There are several platforms to choose from both commercial and open source. Explore solutions from Microsoft, Google, Amazon, IBM or open source frameworks like TensorFlow, Torch and Caffe. They each have their own strengths and downsides, and each will interpret the same dataset a different way. Some are faster to train. Some are more configurable. Some allow for more visibility into the decision process. In order to make the right choice, you need to experiment with a few algorithms and test until you find the one that gives you the results most aligned to what you’re trying to achieve with your data. 

When it’s all said and done, and you’ve successfully applied a machine learning algorithm to analyze your data and learn from it, you have a trained model.

Step 3: Make predictions

There is so much you can do with your newly trained model. You could import it into a software application you’re building, deploy it into a web back end or upload and host it into a cloud service. Your trained model is now ready to take in new data and feed you predictions, aka results. 

These results can look different depending on what kind of algorithm you go with. If you need to know what something is, go with a classification algorithm, which comes in two types. Binary classification categorizes data between two categories. Multi-class classification sorts data between—you guessed it—multiple categories. 

When the result you’re looking for is an actual number, you’ll want to use a regression algorithm. Regression takes a lot of different data with different weights of importance and analyzes it with historical data to objectively provide an end result. 
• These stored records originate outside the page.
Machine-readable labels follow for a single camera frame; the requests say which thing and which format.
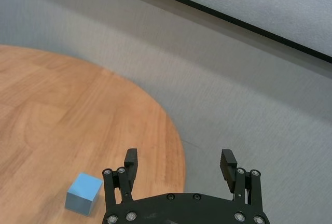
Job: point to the black wall baseboard strip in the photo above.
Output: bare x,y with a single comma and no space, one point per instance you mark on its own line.
259,30

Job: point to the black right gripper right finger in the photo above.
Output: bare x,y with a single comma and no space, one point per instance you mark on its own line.
228,167

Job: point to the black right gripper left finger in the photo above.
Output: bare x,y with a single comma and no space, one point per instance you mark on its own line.
129,172

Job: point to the blue cube block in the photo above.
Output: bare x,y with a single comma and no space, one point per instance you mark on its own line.
83,193

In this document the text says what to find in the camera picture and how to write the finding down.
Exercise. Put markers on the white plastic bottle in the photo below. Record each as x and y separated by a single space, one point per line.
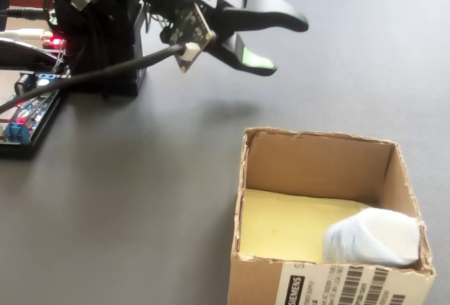
372 238

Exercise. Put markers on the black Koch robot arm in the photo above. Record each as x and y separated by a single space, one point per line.
105 55

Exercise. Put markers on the open cardboard box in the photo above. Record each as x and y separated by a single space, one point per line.
316 164

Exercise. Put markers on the dark grey table mat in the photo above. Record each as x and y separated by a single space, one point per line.
175 178

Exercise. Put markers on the yellow foam pad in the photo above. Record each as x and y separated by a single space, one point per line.
281 224

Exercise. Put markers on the blue controller board black tray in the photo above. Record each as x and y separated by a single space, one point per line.
14 133

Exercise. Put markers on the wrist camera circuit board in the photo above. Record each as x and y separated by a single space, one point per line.
190 27

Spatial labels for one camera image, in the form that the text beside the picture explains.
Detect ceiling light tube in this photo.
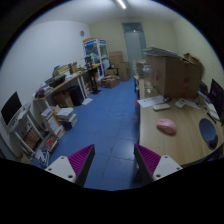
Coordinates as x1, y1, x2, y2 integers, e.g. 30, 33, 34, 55
116, 0, 127, 9

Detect white paper sheet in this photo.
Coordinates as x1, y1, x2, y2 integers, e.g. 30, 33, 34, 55
138, 95, 163, 108

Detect stack of books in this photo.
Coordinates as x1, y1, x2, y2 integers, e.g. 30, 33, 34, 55
56, 108, 77, 130

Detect black monitor on right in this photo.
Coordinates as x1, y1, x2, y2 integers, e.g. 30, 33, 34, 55
209, 80, 224, 124

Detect black monitor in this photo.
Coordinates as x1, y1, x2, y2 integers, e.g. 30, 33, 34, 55
1, 93, 22, 125
209, 80, 224, 124

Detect white calculator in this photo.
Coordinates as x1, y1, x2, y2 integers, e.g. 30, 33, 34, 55
175, 98, 186, 109

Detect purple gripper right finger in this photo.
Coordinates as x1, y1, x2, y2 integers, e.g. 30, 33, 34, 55
134, 144, 182, 185

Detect white shelf rack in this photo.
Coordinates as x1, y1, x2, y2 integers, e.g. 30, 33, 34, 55
7, 103, 43, 156

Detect clear plastic jar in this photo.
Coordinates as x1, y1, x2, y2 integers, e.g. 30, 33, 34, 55
143, 65, 153, 93

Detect pink computer mouse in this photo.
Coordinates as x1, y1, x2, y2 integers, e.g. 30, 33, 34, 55
156, 118, 177, 135

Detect large cardboard box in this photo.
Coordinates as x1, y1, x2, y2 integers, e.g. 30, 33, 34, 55
146, 55, 201, 98

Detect black monitor on left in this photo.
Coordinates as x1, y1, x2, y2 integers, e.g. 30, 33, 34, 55
1, 93, 22, 125

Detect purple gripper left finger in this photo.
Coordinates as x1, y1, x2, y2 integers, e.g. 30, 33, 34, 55
46, 144, 95, 187

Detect dark blue mouse pad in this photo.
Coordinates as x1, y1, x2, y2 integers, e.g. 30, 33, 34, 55
199, 118, 218, 150

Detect stacked cardboard boxes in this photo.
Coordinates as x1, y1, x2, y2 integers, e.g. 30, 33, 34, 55
109, 51, 131, 81

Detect grey door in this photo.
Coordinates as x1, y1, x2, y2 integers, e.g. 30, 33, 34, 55
121, 22, 147, 69

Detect glass display cabinet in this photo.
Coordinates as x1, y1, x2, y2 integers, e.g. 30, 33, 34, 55
83, 38, 110, 77

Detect open cardboard box on floor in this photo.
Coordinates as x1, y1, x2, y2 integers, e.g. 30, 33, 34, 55
101, 76, 120, 89

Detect wooden side desk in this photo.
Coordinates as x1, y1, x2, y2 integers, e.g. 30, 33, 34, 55
34, 66, 98, 112

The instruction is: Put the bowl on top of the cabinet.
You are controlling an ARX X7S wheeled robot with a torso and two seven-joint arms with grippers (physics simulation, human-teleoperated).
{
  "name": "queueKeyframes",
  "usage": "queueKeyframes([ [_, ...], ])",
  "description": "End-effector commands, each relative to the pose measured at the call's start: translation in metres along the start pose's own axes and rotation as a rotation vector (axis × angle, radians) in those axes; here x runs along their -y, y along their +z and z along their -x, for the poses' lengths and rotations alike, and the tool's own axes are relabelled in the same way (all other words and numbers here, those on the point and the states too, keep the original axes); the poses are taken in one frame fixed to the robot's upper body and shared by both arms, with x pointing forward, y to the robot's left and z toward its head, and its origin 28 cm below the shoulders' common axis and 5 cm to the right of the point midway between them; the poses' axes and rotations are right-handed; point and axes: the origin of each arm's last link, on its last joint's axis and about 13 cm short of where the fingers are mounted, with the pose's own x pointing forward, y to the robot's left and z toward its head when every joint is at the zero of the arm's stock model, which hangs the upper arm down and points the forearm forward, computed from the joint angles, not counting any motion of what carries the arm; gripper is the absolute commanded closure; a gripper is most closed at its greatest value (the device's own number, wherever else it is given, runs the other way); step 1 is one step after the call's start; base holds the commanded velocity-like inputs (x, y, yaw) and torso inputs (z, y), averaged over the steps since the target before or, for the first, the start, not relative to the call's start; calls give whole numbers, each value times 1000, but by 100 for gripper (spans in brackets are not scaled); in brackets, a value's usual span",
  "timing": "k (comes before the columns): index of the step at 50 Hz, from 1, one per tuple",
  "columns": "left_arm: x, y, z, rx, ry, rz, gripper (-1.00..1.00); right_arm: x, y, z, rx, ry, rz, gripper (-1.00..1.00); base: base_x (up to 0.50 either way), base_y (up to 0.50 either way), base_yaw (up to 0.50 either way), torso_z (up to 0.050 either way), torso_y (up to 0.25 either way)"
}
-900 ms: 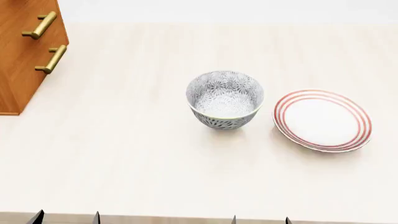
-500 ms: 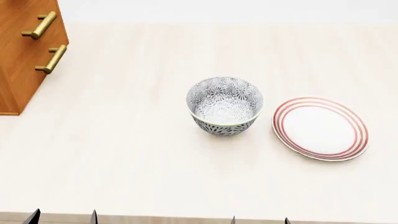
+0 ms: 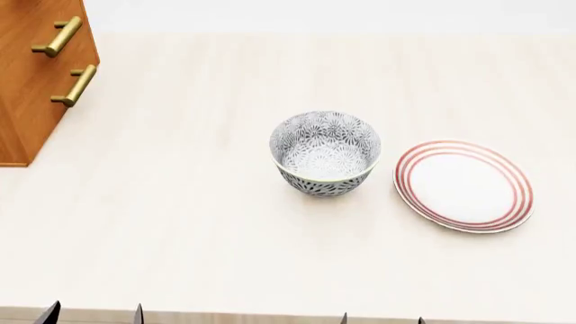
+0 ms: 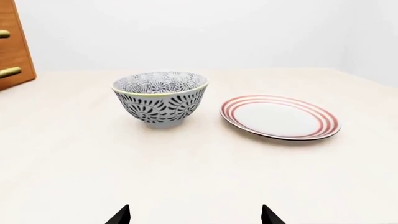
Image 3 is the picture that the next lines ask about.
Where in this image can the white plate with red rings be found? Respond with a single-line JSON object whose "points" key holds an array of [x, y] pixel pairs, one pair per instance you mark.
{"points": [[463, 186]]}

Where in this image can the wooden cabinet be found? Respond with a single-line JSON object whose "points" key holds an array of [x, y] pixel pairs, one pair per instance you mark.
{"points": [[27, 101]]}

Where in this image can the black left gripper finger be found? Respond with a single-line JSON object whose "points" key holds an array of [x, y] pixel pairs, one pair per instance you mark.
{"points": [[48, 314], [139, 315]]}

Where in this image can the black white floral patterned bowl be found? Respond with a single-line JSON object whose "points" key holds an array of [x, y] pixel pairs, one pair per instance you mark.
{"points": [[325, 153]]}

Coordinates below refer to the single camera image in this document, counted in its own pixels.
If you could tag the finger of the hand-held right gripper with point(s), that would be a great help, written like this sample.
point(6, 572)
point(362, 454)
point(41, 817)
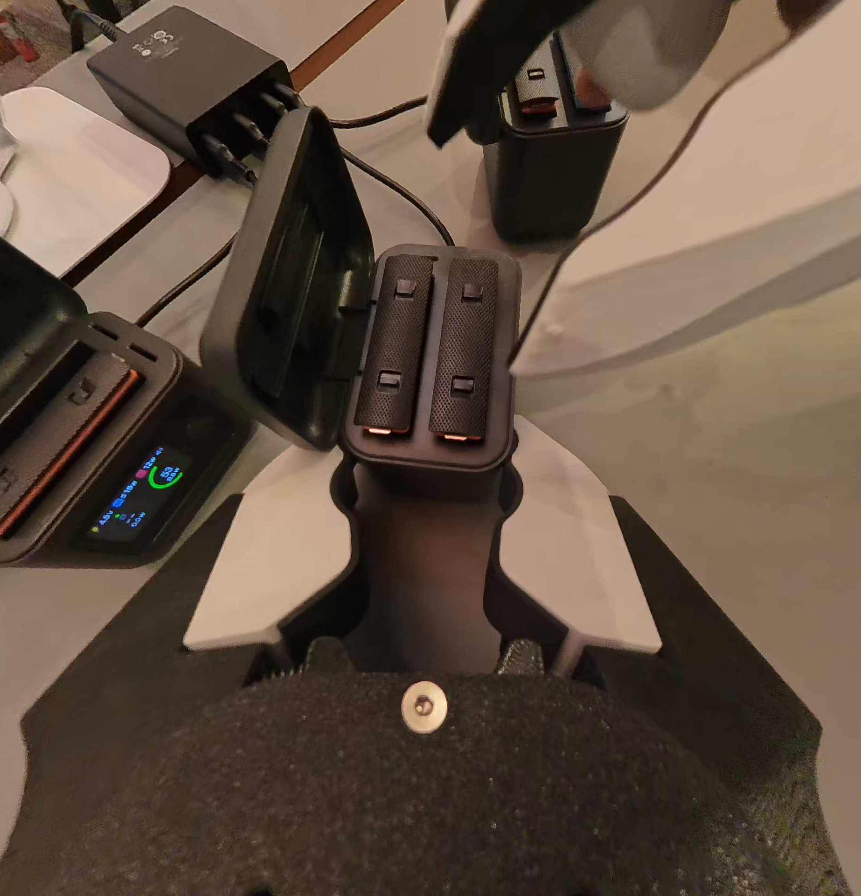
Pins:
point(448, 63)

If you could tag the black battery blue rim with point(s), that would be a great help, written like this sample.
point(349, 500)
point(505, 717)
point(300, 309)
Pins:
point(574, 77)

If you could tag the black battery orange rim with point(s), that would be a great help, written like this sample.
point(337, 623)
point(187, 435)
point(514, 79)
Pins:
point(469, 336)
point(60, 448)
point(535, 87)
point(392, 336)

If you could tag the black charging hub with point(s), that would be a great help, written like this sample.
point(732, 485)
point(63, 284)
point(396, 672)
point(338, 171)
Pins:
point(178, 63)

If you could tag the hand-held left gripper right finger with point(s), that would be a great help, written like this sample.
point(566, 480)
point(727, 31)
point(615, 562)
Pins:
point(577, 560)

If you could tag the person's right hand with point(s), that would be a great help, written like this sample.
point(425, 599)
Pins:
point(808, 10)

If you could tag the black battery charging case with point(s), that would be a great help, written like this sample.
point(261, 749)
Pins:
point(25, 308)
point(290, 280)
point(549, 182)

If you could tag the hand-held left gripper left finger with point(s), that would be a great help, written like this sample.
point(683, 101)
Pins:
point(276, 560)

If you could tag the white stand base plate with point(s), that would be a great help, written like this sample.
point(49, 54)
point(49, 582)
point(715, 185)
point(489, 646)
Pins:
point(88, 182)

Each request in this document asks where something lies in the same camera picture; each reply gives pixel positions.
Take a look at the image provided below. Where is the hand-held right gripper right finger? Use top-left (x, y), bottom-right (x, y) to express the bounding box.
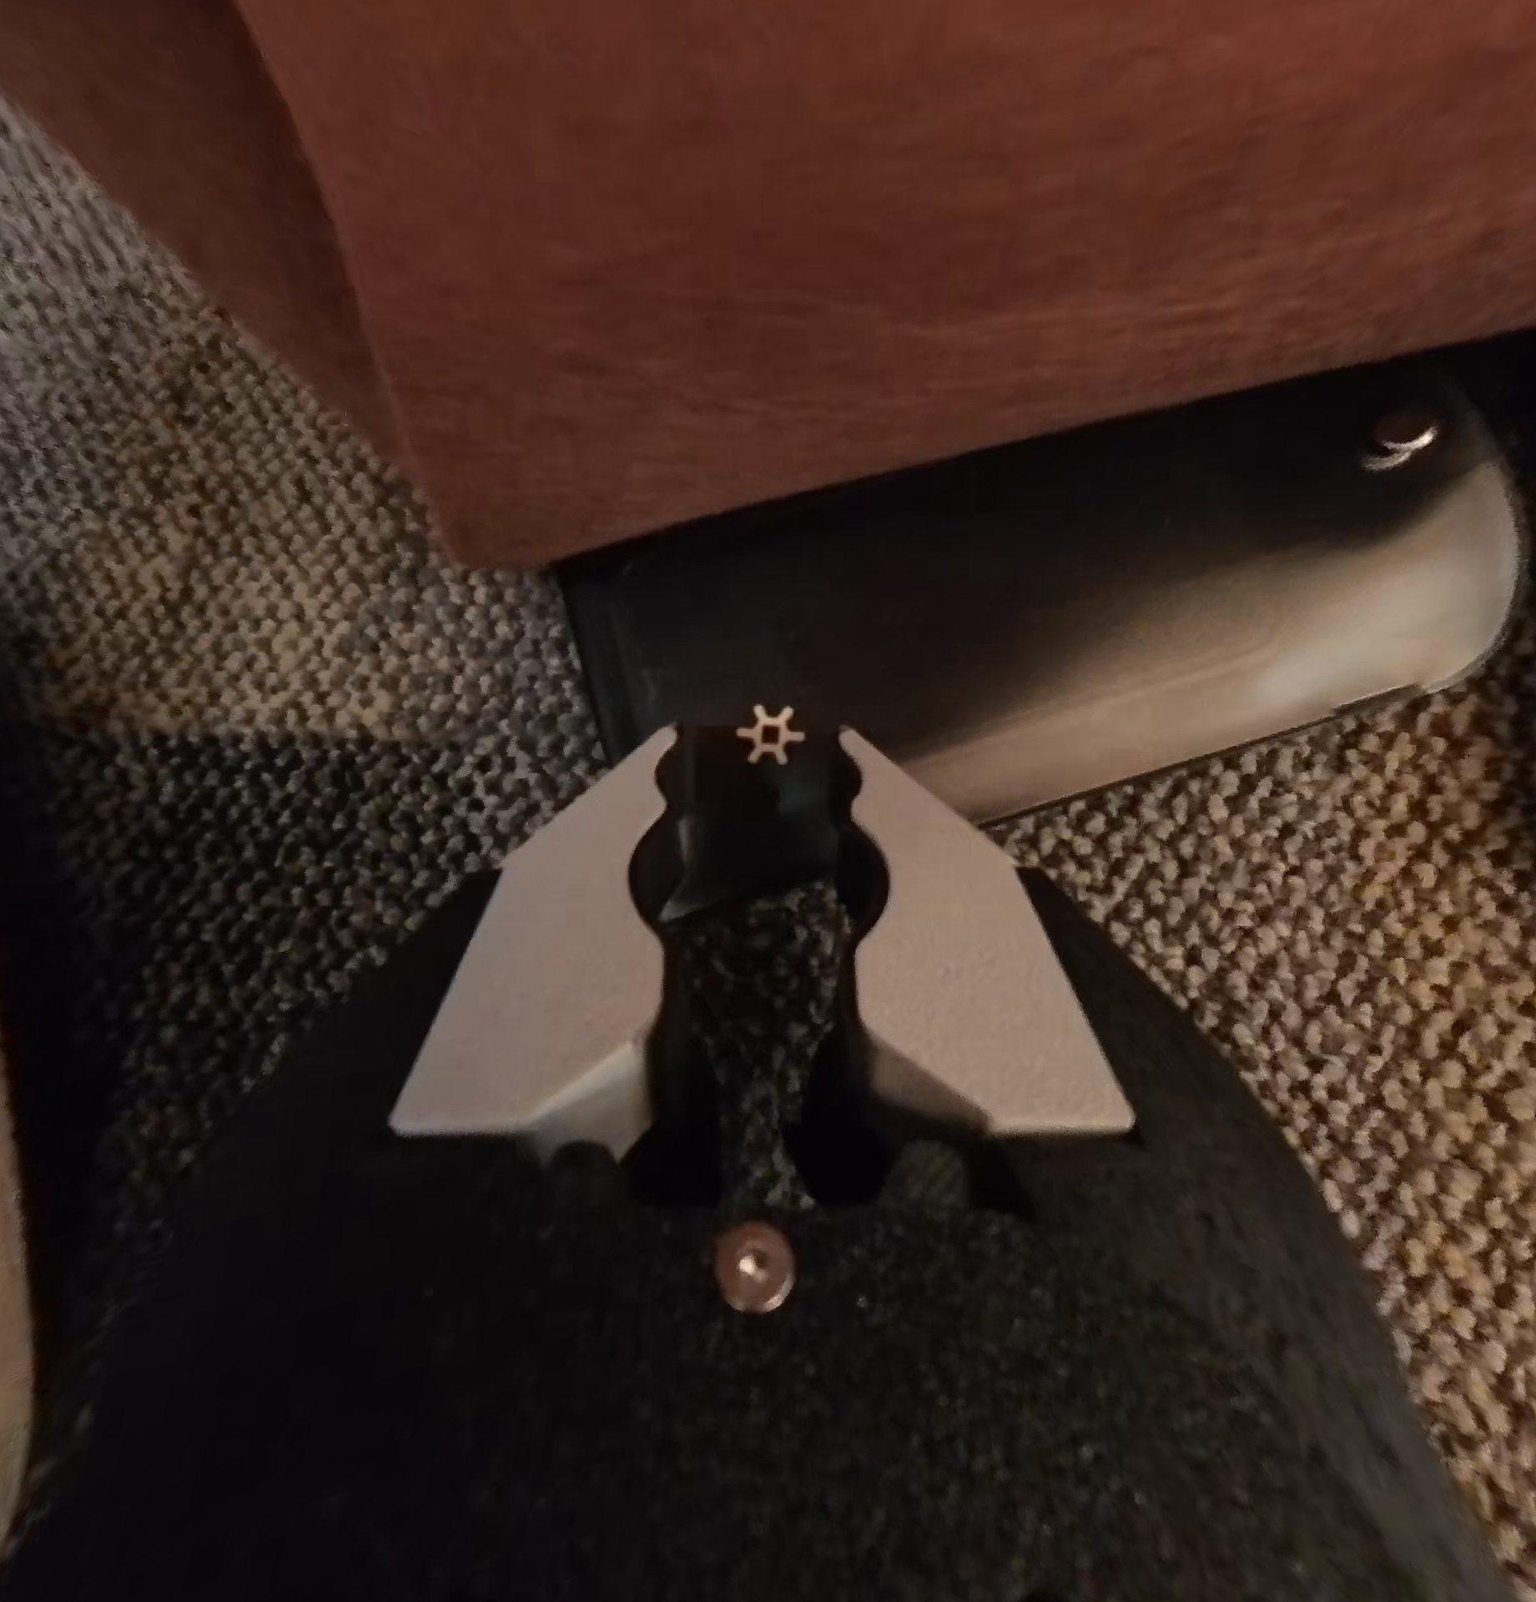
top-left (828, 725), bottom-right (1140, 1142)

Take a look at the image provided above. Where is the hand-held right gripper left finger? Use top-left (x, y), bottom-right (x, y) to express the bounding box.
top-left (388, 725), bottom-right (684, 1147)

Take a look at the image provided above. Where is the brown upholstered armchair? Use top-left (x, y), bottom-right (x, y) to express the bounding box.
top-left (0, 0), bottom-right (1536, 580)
Both regression and classification are supervised types of algorithms, meaning you need to provide intentional data and direction for the computer to learn. There is also unsupervised algorithms which don’t require labeled data or any guidance on the kind of result you’re looking for. 

One form of unsupervised algorithms is clustering. You use clustering when you want to understand the structure of your data. You provide a set of data and let the algorithm identify the categories within that set. On the other hand, anomaly is an unsupervised algorithm you can use when your data looks normal and uniform, and you want the algorithm to pull anything out of the ordinary that doesn’t fit with the rest of the data. 

Although supervised algorithms are more common, it’s good to play around with each algorithm type and use case to better understand probability and practice splitting and training data in different ways. The more you toy with your data, the better your understanding of what machine learning can accomplish will become. 

Ultimately, machine learning helps you find new ways to make life easier for your customers and easier for yourself. Self-driving cars not necessary.